The group went on to carry out a string of bombings in Indonesia. They were deadly attacks on major hotels and Western embassies. The seemingly sleepy village of Tenggulun in Lamongan, East Java was the group’s base camp.
Now Ali Fauzi’s mission is very different. He works to help former jihadis leave a life of violence and to stop new recruits from joining the next wave of militant groups in South East Asia.
The 12 October 2002 Bali bombing plot
The Islamic State group’s influence in Indonesia
“The reality is that it is much easier to recruit people to terrorist groups,” he says.
“They only have to pull a trigger and lots of people will join them but the process of deradicalisation takes time. It has to be done step by step.”
And his new mission has come at a high personal cost.
“The threats against me are intense, it’s not just verbal attacks but death threats. But, honestly, I am not scared because I know what I am doing is right. I am ready and prepared to die doing this.”

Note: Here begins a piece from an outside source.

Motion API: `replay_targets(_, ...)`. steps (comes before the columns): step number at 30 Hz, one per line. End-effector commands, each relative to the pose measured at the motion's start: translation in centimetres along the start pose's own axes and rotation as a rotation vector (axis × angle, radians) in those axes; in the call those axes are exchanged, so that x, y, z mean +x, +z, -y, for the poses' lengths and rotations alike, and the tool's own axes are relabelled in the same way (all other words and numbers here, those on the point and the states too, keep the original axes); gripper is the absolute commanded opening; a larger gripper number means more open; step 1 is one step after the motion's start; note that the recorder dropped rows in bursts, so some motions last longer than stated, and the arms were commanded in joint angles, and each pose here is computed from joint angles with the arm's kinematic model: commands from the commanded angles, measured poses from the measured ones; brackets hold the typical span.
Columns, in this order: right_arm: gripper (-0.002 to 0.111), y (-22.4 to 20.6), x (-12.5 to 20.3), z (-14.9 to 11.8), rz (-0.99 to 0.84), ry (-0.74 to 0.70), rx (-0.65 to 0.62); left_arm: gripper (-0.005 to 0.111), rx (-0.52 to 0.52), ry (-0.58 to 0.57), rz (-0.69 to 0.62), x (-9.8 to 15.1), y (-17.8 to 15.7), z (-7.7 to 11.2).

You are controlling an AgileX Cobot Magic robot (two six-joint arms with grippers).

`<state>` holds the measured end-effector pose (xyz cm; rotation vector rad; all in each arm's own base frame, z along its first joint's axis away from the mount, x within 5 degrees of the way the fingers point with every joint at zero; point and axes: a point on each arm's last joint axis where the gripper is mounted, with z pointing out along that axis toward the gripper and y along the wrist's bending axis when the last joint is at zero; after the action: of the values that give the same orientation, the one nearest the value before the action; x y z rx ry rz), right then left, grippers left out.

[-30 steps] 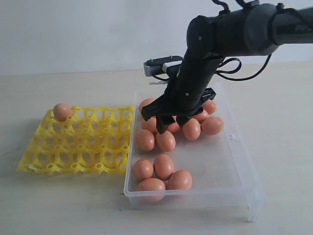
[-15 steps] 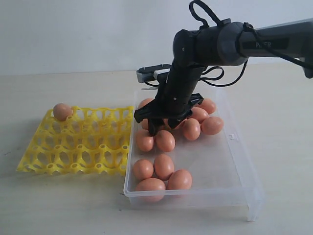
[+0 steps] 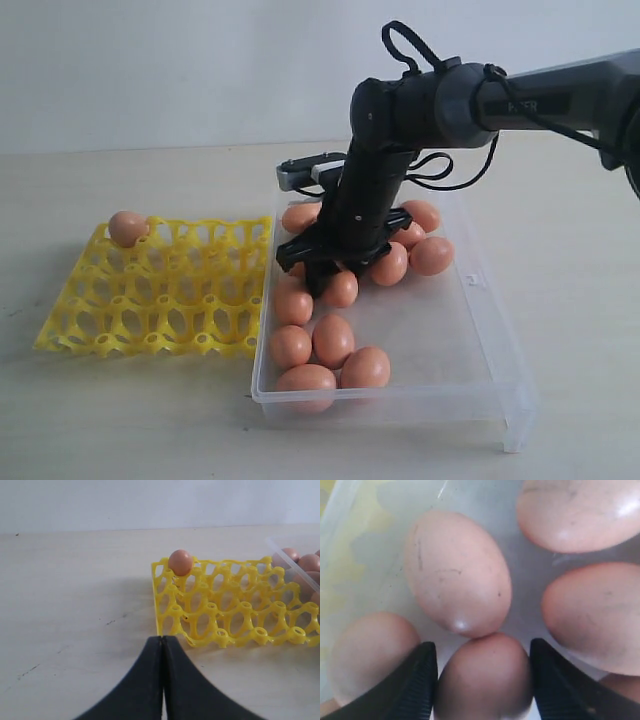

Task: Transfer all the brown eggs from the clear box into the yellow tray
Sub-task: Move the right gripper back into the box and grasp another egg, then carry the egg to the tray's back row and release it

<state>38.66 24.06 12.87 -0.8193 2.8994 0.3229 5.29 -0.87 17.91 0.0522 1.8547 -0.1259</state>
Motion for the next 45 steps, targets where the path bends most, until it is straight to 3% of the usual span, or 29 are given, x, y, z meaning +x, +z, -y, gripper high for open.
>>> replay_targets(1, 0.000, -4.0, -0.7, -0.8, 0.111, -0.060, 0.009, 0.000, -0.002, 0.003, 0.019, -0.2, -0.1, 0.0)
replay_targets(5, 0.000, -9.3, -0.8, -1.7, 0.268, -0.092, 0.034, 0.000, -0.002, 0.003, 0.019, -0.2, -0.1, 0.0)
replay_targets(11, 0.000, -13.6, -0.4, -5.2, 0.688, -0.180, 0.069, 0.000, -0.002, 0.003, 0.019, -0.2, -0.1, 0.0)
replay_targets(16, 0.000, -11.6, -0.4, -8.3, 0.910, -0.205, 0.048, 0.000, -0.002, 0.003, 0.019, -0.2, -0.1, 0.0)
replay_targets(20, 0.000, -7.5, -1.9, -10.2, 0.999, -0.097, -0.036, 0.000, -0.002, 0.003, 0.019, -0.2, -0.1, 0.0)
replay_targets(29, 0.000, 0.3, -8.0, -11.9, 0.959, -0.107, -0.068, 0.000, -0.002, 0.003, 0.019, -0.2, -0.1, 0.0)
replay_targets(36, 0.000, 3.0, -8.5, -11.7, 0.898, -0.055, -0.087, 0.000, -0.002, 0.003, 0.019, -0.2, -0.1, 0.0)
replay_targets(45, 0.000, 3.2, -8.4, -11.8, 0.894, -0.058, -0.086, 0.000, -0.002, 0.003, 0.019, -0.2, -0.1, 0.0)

It was videos of foreign wars – in Afghanistan, Bosnia and the Palestinian Territories, watched on mobile phones from their quiet Javanese village – that motivated Ali Fauzi and his brothers to join militant groups.

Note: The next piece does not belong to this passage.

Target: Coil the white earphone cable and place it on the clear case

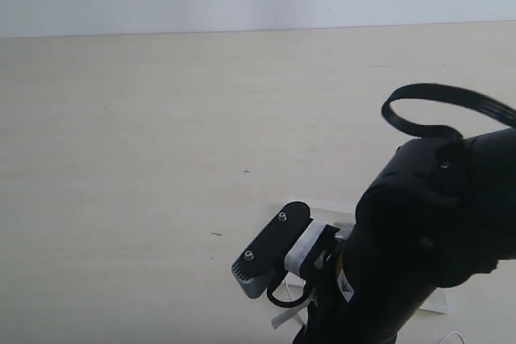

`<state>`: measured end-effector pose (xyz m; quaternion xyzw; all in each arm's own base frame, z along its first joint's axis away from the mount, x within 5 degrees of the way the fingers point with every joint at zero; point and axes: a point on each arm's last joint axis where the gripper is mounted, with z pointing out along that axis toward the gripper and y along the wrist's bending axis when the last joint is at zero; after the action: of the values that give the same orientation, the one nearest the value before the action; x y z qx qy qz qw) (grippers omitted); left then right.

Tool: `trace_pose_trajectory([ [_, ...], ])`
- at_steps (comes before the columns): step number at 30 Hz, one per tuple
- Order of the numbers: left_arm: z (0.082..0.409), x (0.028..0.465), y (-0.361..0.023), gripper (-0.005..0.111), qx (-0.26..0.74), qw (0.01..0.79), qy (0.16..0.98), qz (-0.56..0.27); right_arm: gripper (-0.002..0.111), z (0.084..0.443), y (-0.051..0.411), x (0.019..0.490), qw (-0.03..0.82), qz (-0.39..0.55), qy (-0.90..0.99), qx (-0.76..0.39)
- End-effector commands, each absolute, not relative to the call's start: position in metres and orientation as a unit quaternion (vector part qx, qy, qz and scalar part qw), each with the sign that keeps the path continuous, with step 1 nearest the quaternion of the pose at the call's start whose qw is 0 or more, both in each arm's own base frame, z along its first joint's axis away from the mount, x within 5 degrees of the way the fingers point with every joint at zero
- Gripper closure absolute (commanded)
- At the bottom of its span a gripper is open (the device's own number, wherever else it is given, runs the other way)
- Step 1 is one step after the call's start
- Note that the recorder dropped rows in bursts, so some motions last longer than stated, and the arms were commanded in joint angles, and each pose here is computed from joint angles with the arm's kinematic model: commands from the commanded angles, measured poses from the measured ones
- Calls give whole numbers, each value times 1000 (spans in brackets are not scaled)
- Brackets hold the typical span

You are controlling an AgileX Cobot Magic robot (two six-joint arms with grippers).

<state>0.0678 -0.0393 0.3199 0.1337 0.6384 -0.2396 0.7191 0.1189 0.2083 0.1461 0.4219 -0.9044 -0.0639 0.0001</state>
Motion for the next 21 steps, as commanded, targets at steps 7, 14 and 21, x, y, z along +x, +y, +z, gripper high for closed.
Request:
trace_pose_trajectory([
  [7, 320, 69, -36, 107, 119, 725, 639, -227, 66, 123, 218, 126, -9, -63, -909, 411],
  [14, 321, 70, -34, 107, 110, 729, 639, -221, 66, 110, 216, 133, -16, -26, -915, 402],
  [21, 321, 70, -34, 107, 110, 729, 639, -220, 69, 107, 214, 135, -19, -9, -914, 405],
])
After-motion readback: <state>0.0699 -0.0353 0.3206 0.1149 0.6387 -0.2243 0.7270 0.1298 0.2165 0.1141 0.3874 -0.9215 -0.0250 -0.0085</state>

“We saw videos of the brutal attacks on civilians. I wanted to carry out jihad to protect the Muslim people from the bullies. With young, hot blood I wanted to fight back.”
While his brothers went to fight alongside the mujahideen, in Afghanistan, Ali Fauzi stayed closer to home, joining Islamic militants fighting for a Muslim homeland in the southern Philippines.

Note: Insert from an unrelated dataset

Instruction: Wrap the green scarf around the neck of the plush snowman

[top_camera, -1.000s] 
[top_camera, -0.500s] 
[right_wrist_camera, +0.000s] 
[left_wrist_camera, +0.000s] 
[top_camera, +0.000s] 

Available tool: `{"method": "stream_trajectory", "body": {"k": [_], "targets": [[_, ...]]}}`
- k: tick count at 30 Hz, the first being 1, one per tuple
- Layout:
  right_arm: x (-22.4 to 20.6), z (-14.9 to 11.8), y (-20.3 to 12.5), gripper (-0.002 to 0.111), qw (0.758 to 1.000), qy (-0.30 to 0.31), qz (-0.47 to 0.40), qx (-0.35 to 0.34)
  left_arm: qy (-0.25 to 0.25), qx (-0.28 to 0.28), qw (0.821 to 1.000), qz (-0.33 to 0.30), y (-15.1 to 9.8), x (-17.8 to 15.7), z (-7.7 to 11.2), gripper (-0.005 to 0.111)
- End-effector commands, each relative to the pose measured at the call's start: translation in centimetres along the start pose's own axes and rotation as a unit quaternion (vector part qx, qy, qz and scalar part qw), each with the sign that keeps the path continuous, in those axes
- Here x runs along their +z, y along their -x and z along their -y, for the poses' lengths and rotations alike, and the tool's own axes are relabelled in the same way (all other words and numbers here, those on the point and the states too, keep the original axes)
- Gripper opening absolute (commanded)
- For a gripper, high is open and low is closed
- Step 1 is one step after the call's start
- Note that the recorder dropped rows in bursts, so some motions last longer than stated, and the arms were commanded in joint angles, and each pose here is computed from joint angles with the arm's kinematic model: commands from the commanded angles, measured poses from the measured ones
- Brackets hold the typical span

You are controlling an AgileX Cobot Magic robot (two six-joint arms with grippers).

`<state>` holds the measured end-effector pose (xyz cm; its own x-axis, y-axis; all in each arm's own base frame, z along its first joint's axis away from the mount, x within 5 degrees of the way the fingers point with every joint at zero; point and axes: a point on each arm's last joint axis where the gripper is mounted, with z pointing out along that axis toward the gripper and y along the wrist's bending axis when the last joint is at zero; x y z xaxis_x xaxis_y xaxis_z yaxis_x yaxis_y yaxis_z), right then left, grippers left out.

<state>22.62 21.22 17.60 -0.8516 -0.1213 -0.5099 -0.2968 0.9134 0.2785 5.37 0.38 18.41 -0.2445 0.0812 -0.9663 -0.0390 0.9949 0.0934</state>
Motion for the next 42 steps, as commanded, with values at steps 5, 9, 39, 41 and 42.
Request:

“I really wanted to die there. I imagined my own death all the time,” he says.
“I believed that if I was killed in battle I would go straight to heaven and be met by angels there. That’s what our mentors told us every day.”
The 2002 bombings killed 202 people
When his brothers returned from Afghanistan, they put into practice what they had learnt abroad.
In October 2002, they were among a group that detonated two bombs targeting nightclubs in the Kuta area of Bali, the island popular with international tourists.
“I saw it on TV and I was shocked, there were so many dead bodies,” says Ali Fauzi. “It led the authorities right to us.”
Two of his brothers, Ali Ghufron and Amrozi, were executed while his third, Ali Imron, is behind bars for life.
Ali Fauzi, who insists he was not involved in the Bali bombing, spent three years in jail for other terror-related offences. That’s when his life took on a dramatically new direction.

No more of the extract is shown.